Problem description
For this exercise, copy exactly only the lines from the one containing "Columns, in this" to the final line of the material below, without the pictures.

Data below
┄┄┄┄┄┄┄┄┄┄┄┄┄┄┄┄┄┄┄┄
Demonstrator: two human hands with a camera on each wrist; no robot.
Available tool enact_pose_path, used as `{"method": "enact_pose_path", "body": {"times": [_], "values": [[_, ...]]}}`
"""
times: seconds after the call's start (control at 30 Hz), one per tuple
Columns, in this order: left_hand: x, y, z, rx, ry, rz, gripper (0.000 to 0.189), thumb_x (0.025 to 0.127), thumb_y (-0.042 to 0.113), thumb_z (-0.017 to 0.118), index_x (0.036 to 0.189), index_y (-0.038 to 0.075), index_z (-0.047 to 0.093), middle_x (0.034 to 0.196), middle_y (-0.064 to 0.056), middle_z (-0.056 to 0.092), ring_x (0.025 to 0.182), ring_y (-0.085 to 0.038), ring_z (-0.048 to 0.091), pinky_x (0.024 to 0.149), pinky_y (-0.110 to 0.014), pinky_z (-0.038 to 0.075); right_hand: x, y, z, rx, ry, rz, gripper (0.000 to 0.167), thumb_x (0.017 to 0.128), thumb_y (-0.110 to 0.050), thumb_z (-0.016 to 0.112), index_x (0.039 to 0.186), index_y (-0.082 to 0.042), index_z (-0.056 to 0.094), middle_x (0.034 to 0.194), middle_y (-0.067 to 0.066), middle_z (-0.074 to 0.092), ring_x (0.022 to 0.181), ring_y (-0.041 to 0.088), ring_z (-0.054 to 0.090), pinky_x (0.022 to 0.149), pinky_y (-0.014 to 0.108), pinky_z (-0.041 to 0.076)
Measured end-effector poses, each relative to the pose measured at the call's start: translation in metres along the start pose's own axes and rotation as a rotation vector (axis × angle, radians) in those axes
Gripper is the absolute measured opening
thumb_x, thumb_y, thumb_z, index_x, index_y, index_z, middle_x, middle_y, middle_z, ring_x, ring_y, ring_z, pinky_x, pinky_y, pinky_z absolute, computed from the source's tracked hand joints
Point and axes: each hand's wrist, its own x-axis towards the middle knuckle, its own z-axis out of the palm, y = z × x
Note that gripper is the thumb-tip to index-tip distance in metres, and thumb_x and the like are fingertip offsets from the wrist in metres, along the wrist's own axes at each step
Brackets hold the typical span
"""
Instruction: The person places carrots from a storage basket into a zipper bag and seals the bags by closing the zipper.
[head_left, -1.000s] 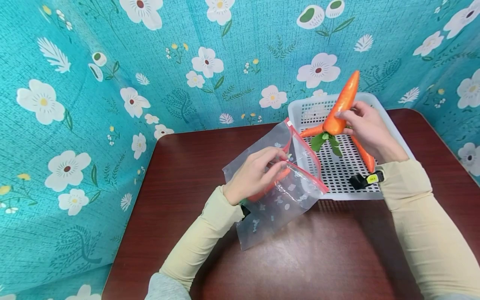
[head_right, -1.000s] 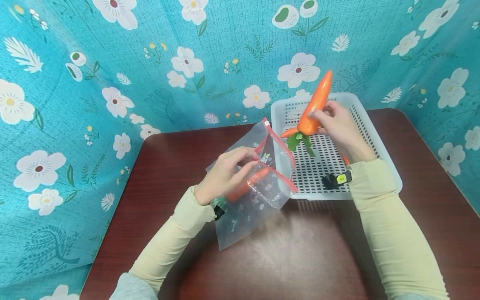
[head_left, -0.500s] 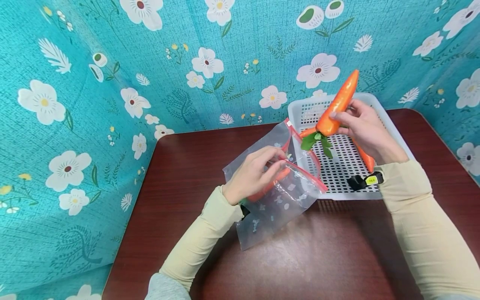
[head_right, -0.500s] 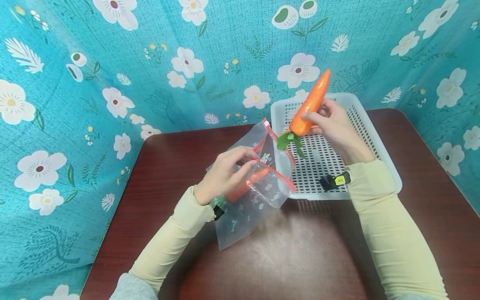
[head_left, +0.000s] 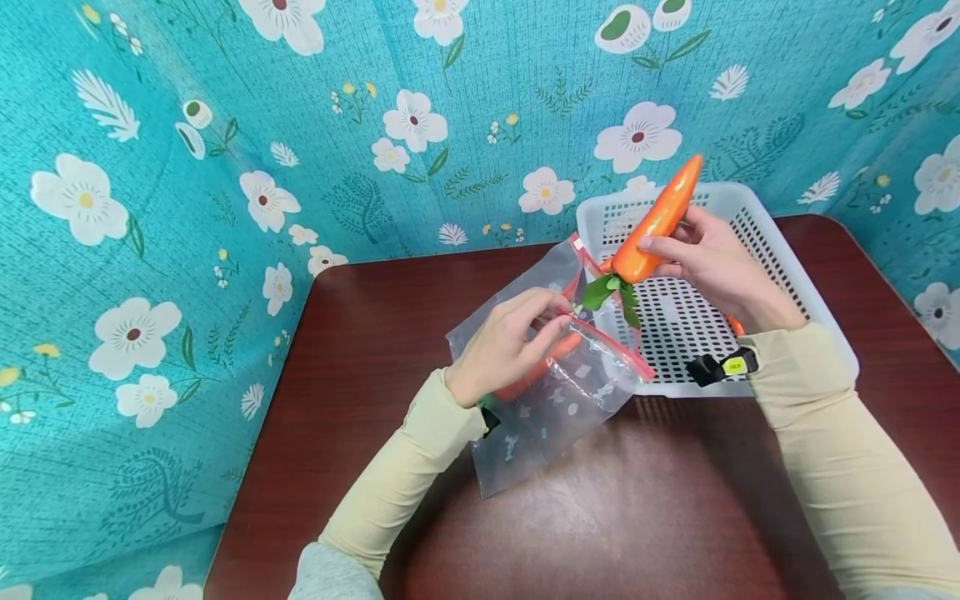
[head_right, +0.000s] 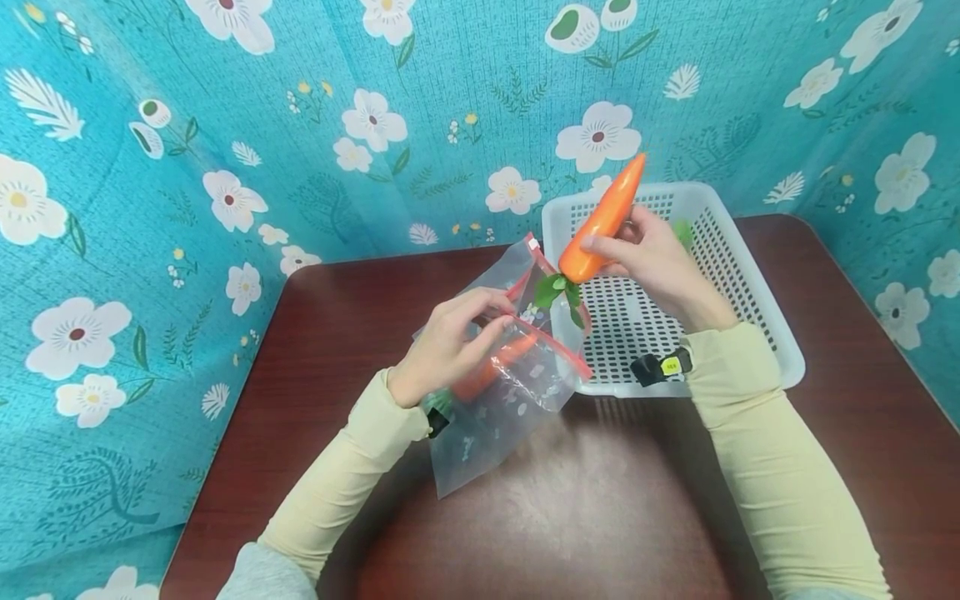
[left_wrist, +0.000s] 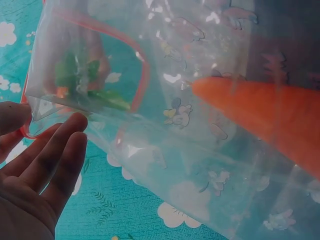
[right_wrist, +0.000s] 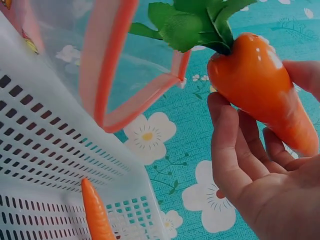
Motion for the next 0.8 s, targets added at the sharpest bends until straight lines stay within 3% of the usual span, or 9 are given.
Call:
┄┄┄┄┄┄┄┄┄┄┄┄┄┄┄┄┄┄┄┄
Output of the exercise
Columns, in this order: left_hand: x, y, z, rx, ry, rz, gripper (0.000 to 0.189), thumb_x (0.025 to 0.127), thumb_y (-0.042 to 0.113), thumb_z (-0.017 to 0.118), index_x (0.036 to 0.189), index_y (-0.038 to 0.075), index_z (-0.047 to 0.093), middle_x (0.034 to 0.196), middle_y (-0.064 to 0.056), middle_z (-0.056 to 0.092), ring_x (0.025 to 0.182), ring_y (-0.085 to 0.038), ring_z (-0.048 to 0.091), pinky_x (0.024 to 0.149), pinky_y (-0.110 to 0.014), pinky_z (-0.038 to 0.075); right_hand: x, y, z, rx, ry, rz, gripper (0.000 to 0.167), thumb_x (0.017 to 0.128), thumb_y (-0.110 to 0.050), thumb_z (-0.016 to 0.112), index_x (0.039 to 0.186), index_y (-0.082 to 0.042), index_z (-0.056 to 0.094), middle_x (0.034 to 0.194), middle_y (-0.067 to 0.066), middle_z (-0.074 to 0.092), ring_x (0.022 to 0.181), ring_y (-0.041 to 0.088), ring_z (-0.054 to 0.090), pinky_x (0.022 to 0.149), pinky_y (-0.014 to 0.108), pinky_z (-0.041 to 0.076)
Measured end-effector poses, each relative to the pose measured at the call's start: translation in metres along the start pose's own axes and rotation as a rotation vector (axis × angle, radians) in those axes
Gripper is the absolute measured opening
thumb_x, thumb_y, thumb_z, index_x, index_y, index_z, middle_x, middle_y, middle_z, ring_x, ring_y, ring_z, pinky_x, pinky_y, pinky_z absolute, computed from the source's tracked hand joints
Point and axes: each hand's wrist, its own x-axis towards the middle knuckle, its own z-axis out of the palm, y = z × x
Note that gripper is the thumb-tip to index-tip distance in metres, and thumb_x and the like are fingertip offsets from the wrist in metres, along the wrist's own axes at each step
Brackets hold the typical span
"""
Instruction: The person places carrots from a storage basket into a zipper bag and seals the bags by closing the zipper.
[head_left, -1.000s] 
[head_right, -1.000s] 
[head_left, -0.500s] 
[head_right, -0.500s] 
[head_left, +0.000s] 
[head_right, +0.000s] 
[left_wrist, +0.000s] 
[right_wrist, +0.000s] 
Motion for the next 0.8 s, targets added at the sharpest bends until straight lines stay within 3% of the usual span, or 9 are given.
Call:

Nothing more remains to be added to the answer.